Work to complete:
This exercise asks for a copy of each line in the records below with the word "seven" in it.

[Data excerpts]

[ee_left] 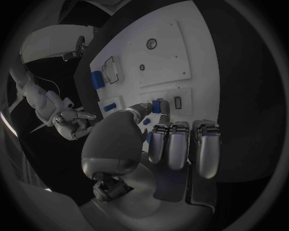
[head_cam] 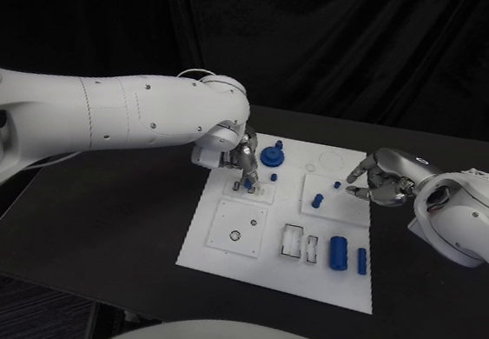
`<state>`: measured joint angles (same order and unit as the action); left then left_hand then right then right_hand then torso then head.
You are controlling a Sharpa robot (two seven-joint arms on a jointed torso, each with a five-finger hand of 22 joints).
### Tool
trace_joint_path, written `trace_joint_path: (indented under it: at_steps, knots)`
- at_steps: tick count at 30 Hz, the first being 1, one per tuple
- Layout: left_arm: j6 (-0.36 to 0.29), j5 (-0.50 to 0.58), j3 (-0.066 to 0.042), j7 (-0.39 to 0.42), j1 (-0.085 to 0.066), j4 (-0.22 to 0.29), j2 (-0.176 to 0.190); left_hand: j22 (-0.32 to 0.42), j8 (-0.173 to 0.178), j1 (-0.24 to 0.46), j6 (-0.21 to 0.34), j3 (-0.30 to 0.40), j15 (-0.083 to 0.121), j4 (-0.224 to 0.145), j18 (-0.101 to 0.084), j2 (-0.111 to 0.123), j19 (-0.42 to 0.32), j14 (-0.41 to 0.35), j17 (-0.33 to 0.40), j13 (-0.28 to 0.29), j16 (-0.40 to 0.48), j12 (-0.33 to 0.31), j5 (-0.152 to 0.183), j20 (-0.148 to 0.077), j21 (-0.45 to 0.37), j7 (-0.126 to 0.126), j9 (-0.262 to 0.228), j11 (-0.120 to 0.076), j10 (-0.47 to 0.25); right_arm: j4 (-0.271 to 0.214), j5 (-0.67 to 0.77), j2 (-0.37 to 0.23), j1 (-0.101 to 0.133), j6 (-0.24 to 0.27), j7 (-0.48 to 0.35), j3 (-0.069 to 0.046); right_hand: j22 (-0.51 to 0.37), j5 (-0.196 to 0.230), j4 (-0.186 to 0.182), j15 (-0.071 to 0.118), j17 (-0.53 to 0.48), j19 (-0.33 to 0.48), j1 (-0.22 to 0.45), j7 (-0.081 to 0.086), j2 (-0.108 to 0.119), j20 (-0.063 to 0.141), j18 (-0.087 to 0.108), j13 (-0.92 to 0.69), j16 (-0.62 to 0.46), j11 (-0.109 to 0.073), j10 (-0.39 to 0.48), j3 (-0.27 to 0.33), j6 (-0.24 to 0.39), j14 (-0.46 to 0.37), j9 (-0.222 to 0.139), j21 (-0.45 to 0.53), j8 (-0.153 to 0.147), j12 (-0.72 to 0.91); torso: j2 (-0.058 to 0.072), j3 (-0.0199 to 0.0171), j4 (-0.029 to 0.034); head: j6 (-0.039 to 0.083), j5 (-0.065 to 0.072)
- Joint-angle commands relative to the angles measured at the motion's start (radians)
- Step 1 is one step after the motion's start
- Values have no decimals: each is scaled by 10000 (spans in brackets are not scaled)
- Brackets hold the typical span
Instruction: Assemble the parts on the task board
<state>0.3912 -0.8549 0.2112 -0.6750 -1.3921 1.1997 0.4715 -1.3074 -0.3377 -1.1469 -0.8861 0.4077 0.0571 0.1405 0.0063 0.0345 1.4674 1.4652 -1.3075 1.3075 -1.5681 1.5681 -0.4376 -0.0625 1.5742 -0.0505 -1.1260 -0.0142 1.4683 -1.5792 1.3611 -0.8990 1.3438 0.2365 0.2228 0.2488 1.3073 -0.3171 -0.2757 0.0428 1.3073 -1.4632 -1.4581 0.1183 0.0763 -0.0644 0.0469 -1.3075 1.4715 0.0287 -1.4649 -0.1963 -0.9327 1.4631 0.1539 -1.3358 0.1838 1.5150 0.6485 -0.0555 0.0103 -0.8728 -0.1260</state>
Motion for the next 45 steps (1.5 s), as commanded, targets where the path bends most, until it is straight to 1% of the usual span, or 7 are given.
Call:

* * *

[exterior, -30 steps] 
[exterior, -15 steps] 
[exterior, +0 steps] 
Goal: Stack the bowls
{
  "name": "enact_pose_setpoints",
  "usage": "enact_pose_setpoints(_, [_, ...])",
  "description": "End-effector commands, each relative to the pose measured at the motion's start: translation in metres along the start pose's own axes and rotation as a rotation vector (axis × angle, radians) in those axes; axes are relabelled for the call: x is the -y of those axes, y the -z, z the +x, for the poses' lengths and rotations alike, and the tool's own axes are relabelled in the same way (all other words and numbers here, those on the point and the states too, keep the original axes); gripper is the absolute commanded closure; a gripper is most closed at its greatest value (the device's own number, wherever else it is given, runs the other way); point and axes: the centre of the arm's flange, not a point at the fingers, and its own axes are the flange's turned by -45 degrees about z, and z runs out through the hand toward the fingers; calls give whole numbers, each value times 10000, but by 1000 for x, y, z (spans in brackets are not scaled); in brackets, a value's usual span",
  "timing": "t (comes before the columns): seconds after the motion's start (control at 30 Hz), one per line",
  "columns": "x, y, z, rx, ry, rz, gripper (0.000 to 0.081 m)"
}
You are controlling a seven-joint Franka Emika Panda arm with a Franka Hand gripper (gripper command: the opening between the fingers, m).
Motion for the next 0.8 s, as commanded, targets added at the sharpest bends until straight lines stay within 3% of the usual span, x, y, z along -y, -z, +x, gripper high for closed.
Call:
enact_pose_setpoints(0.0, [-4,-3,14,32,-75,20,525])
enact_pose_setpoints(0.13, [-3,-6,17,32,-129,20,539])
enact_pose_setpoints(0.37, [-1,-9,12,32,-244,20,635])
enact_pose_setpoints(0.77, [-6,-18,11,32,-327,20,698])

Reply to the exercise:
You are controlling a Sharpa robot (two seven-joint arms on a jointed torso, each with a five-finger hand of 22 joints).
You are controlling a seven-joint Franka Emika Panda arm with a Franka Hand gripper (gripper command: the opening between the fingers, m).

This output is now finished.